A.R. Cabral, R. Skála, A. Vymazalová, A. Kallistová, B. Lehmann, J. Jedwab, and T. Sidorinová (2014) Kitagohaite, Pt7Cu, a new mineral from the Lubero region, North Kivu, Democratic Republic of the Congo. Mineralogical Magazine, 78(3), 739–745.

Kitagohaite (IMA 2013-114), ideally Pt7Cu, is a new mineral from the Lubero region of North Kivu, Democratic Republic of the Congo. The compound Pt7Cu was first reported in alluvial grain from the Lemmenjoki and Ivalojoki river systems, Finnish Lapland (Törnroos et al. 1998; Kojonen et al. 2008) and was then considered a valid unnamed mineral (UM 1996-11-E: CuPt; Smith and Nickel, 2007). The same compound was again reported from the Lubero region, North Kivu, DR Congo (Cabral et al. 2012). The mineral found as grains (commonly rimmed by hongshiite) in a heavy-mineral concentrate (precise location could not be identified) along with other Pt-rich intermetallic compounds and Au. The presence of quartz and the formation temperatures of synthetic Pt7Cu allow to suggest that kitagohaite originated from hydrothermal quartz lodes. Grains of kitagohaite are ~0.5 mm in size. The mineral is greyish white, opaque, metallic, has a gray streak, no cleavage or parting, and is malleable. The mean value of 5 micro-indentation measurements is 217 (206–237) kg/mm2, corresponding to a Mohs hardness of 3½. Density measurements were not possible; Dcalc = 19.958 g/cm3. Kitagohaite is non-fluorescent, and is white and isotropic in reflected light. Reflectance values measured between 400 and 700 nm in 20 nm intervals are increasing from 58.5 to 71.4%. The values for COM wavelengths in air [R % (λ nm)] are: 63.2 (470); 66.6 (546); 68.2 (589); 70.1 (650). The average of 13 electron probe analyses (WDS) on the holotype grain gave [wt% (range)]: Pt 95.49 (95.06–95.91), Cu 4.78 (4.70–4.89), total 100.26. This gives the empirical formula Pt6.93Cu1.07 on the basis of 8 atoms pfu. The strongest lines in the X-ray powder-diffraction pattern [dobs Å (Iobs%; hkl)] are: 2.246 (100; 222), 1.948 (8; 004), 1.377 (77; 044), 1.174 (27; 622), 1.123 (31; 444), and 0.893 (13; 662). Single-crystal X-ray studies could not be done due to the relatively small grain size, overgrowth of other mineral species and paucity of material. A Rietveld refinement of kitagohaite shows it is cubic, space group Fmm, with unit-cell parameter a = 7.7891(3) Å, V = 72.57 Å3, and Z = 4. Kitagohaite is isostructural with Ca7Ge. The mineral is named after the Kitagoha river of the Lubero region. The holotype specimen (polished section) is deposited in the collections of “Geosammlung” at the Technische Universität Clausthal, Germany. O.C.G.

Rauchite* and Dymkovite*

I.V. Pekov, V.V. Levitskiy, S.V. Krivovichev, A.A. Zolotarev, I.A. Bryzgalov, A.E. Zadov, and N.V. Chukanov (2012) New nickel-uranium-arsenic mineral species from the oxidation zone of the Belorechenskoye deposit, Northern Caucasus, Russia: I. Rauchite, Ni(UO2)2(AsO4)2·10H2O, a member of the autunite group. European Journal of Mineralogy, 24(5), 913–922.

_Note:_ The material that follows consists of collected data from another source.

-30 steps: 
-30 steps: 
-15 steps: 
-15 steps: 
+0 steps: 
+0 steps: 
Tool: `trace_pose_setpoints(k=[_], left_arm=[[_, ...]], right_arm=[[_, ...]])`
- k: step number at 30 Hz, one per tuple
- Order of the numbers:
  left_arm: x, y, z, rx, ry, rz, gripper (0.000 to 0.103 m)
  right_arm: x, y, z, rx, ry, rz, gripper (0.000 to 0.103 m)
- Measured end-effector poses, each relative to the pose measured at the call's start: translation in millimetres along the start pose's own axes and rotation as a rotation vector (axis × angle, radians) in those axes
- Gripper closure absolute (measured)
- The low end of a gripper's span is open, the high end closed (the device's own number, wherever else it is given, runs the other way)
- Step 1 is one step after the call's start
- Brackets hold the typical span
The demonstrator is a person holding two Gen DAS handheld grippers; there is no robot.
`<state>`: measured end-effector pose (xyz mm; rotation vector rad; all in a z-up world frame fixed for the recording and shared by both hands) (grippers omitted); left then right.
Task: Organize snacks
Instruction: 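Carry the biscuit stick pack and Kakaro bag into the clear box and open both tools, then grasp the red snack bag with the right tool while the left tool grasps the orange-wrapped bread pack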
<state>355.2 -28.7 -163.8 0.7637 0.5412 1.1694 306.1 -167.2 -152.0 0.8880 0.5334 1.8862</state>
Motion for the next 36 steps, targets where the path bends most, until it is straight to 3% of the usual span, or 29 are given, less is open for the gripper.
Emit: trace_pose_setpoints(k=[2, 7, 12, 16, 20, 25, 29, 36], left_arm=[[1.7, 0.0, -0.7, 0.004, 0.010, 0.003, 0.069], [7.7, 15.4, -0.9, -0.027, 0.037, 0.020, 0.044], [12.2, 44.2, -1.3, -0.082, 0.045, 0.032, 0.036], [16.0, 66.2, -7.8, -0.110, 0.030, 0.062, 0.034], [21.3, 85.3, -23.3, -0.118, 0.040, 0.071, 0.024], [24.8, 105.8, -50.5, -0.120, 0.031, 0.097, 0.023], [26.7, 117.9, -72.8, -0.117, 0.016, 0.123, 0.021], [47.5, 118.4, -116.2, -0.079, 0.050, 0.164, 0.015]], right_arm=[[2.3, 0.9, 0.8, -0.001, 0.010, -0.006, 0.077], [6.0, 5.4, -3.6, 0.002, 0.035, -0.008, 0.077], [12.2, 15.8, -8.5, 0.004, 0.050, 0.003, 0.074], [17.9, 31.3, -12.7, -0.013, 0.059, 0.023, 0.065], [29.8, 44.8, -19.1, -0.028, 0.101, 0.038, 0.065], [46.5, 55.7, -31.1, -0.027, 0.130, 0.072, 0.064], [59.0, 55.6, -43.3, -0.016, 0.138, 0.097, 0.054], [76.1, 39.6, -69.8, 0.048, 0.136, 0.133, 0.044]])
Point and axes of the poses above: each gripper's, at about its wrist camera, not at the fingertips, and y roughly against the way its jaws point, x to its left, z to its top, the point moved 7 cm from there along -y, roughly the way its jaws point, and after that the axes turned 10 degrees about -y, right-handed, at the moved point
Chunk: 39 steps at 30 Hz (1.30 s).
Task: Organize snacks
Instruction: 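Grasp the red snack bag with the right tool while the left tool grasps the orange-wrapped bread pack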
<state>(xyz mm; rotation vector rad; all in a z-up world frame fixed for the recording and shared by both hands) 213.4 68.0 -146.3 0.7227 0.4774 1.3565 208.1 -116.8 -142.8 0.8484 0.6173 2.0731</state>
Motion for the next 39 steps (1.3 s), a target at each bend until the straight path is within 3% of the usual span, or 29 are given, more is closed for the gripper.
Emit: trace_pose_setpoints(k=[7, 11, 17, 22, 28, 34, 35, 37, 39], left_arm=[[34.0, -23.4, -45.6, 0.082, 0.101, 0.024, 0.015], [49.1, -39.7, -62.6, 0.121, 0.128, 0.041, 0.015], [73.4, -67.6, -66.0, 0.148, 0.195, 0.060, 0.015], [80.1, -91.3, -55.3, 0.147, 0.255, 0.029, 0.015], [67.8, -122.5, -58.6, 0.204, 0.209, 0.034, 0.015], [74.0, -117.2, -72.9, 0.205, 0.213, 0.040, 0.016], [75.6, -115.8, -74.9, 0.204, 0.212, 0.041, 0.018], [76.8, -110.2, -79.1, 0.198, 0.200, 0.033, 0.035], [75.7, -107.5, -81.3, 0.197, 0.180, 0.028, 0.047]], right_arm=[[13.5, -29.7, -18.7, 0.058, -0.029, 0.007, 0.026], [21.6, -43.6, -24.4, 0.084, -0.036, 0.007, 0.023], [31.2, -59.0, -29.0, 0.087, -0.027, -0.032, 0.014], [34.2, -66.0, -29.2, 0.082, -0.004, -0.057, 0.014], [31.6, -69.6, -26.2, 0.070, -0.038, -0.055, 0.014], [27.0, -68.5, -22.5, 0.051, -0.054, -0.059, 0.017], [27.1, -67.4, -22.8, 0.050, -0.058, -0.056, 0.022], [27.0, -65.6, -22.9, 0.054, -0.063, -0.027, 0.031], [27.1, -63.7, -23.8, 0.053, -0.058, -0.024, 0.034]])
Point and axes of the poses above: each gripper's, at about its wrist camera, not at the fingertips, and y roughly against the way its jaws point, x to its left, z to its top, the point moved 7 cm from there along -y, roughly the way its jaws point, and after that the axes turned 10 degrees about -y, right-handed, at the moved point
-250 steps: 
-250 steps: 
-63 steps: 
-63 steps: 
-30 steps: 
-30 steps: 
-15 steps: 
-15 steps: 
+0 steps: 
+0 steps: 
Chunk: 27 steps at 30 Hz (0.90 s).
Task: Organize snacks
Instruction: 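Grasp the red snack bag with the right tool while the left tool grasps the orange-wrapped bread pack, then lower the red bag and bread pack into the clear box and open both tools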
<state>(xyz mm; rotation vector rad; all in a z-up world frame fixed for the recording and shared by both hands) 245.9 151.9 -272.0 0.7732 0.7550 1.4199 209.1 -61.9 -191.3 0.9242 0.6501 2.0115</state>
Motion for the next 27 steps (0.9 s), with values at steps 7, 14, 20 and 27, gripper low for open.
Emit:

I.V. Pekov, V.V. Levitskiy, S.V. Krivovichev, A.A. Zolotarev, N.V. Chukanov, I.A. Bryzgalov, and A.E. Zadov (2012) New nickel-uranium-arsenic mineral species from the oxidation zone of the Belorechenskoye deposit, Northern Caucasus, Russia: II. Dymkovite, Ni(UO2)2(As3+O3)2·7H2O, a seelite-related arsenite. European Journal of Mineralogy, 24(5), 923–930.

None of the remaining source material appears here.